Старик отдал богу душу, не дождавшись рассвета.
И пошли из села в село толки о священной пиале Артык-шиха.
Начиная с того дня, Артык-шиху не нужно было заботиться о хлебе насущном. Об этом заботились, как ни прискорбно в этом признаться, отсталые, удручённые тяжкими недугами близких люди.
Тень дармоеда не показывалась там, где раздавался смех по случаю рождения или свадьбы. Но зато, если в доме лились слёзы или предстояли поминки, какими лёгкими у него становились ноги! Не помня ни одной строки из Корана, он давал убитым горем людям какие-то амулеты и никому непонятную дребедень, требуя за это мзду.
Взмокший от быстрой ходьбы Тойли Мерген и не подумал кликнуть хозяина дома. Ударом сапога он сорвал дверь с петель и ступил в полный мрак.
Не задерживаясь в передней, где было свалено разное старьё и стояли вёдра, Тойли Мерген ворвался в комнату, содрал с маленького окошка старое одеяло и на какое-то время замер на месте.
Да, дела… Не зря толковали молодухи. Тойли не поверил своим глазам.
У левой стены, прямо на полу, сидела, сжавшись, словно попавшая в сети птица, молодая женщина. От стыда она закрыла руками лицо и плакала навзрыд. Над ней возвышался Артык-ших. Застигнутый врасплох, он стоял, не успев даже продеть руки в рукава халата. Борода у него тряслась, и он тупо озирался по сторонам.
Словом, этот негодяй предстал перед Тойли Мергеном совсем не в том виде, в каком показывался на людях. Обычно он ходил в стёганом халате, а не в этой пёстрой тряпке, накинутой на плечи, и в солидной папахе, а не с голой головой.
Судя по всему, перед самым приходом Тойли Мергена между молодухой и «святым человеком» шла настоящая борьба. Возле дверей валялась его белоснежная чалма. Словно просо, насыпанное курам, раскатились по всему полу бусинки его арабских чёток, с которыми он не расставался ни днём ни ночью.
Тойли Мерген схватил за бороду Артык-шиха и вытянул его на середину комнаты.

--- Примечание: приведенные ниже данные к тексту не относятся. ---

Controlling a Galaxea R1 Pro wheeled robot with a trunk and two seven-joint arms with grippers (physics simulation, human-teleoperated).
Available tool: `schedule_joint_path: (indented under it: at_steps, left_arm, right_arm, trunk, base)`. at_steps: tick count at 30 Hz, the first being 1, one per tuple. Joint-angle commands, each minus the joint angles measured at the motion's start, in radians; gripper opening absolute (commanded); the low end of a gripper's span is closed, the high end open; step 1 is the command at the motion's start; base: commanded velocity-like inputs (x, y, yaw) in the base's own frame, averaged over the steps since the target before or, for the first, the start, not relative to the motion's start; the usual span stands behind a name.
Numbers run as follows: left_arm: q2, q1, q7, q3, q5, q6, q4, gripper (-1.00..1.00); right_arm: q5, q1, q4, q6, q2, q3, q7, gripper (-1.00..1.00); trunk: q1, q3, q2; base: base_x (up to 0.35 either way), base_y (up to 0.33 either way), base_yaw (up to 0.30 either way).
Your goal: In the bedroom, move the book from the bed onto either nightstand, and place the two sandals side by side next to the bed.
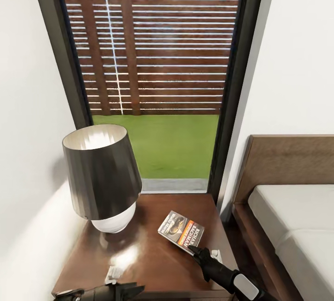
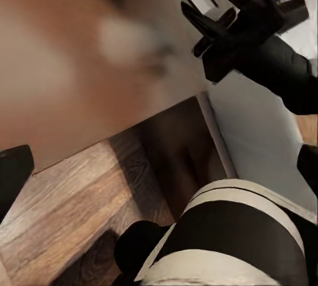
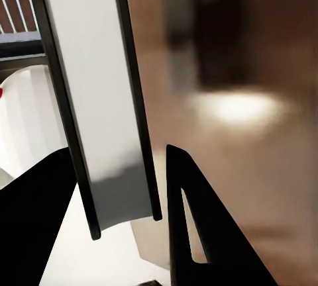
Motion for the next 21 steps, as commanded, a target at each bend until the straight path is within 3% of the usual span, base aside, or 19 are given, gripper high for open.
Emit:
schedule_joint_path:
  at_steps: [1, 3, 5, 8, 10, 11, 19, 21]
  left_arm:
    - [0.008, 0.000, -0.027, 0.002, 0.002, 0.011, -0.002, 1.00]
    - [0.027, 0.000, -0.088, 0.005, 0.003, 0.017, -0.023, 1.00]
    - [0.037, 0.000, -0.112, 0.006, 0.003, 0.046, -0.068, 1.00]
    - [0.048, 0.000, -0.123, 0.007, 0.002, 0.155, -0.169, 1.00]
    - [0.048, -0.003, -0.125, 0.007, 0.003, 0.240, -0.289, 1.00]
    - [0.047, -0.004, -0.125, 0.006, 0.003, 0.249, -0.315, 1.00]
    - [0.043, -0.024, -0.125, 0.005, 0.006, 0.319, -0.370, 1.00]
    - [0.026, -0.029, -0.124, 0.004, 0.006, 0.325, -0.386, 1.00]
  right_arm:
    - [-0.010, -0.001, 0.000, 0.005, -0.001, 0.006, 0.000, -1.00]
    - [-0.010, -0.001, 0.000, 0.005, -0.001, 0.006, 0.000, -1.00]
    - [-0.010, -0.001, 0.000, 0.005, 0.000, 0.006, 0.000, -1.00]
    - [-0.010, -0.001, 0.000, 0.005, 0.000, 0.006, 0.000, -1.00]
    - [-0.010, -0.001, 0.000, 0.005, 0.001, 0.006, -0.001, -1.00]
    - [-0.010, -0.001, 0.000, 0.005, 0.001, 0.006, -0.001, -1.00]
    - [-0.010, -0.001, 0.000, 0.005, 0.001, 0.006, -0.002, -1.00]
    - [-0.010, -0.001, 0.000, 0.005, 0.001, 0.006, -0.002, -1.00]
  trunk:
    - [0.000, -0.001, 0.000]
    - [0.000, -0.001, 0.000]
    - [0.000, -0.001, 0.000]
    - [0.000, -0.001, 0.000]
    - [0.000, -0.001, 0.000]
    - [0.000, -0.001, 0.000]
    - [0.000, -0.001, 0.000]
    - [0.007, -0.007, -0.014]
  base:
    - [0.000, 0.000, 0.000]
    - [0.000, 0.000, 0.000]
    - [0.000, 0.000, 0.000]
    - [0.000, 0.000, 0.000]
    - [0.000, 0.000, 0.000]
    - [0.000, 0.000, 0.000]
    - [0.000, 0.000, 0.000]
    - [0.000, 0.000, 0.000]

— Когда ты прекратишь свои грязные дела? — кричал он Артыку в лицо, не отпуская его бороды. — Я тебя, негодяя, не раз предупреждал. Что бы ты сказал, если бы вместо меня явился муж этой женщины? Что бы ты ему ответил? Вот возьму и отведу вас обоих к нему.
От страха и от боли Артык-ших закатил глаза и брякнулся на колени. Клок его бороды остался и руке Тойли Мергена.
— Тойлиджан! Да буду я твоей жертвой! Убей меня, только не позорь эту невинную женщину! Если ты теперь увидишь меня в этих краях, не быть мне сыном своего отца! Клянусь богом!
— Кто поверит твоим клятвам? Ты последний негодяй, проглотивший собственную совесть!
А бедная женщина, к которой нежданно-негаданно подоспела помощь, почувствовала, будто вырвалась из пасти дракона. Не замечая, что платье у неё на груди разорвано, она подняла с пола свой чёрный цветастый платок, вытерла слёзы и прошмыгнула в дверь.
Артык-ших, увидев половину своей бороды в кулаке Тойли Мергена, застонал.
— Чего вопишь? Грешить не боишься, а наказания испугался! — Только сейчас Тойли Мерген заметил, что у него в руке. Он брезгливо сплюнул и с отвращением выбросил эти жирные волосы. — Ну, чего съёжился, поднимайся, прохвост, чего руками размахиваешь, — не унимался Тойли Мерген… — Я бы мог из тебя кишки выпустить, да не желало мараться. Если сегодня же ты посреди села не сожжёшь эту мерзкую чалму и ненавистный халат и не поклянёшься перед всем народом, что покончишь со своими гнусностями, тогда узнаешь, на что способен Тойли Мерген, тогда поймёшь, что значит быть опозоренным. А сейчас отправляйся на хлопок! Хватит даром хлеб есть! И твоя дневная норма — сто килограммов! Ии грамма меньше!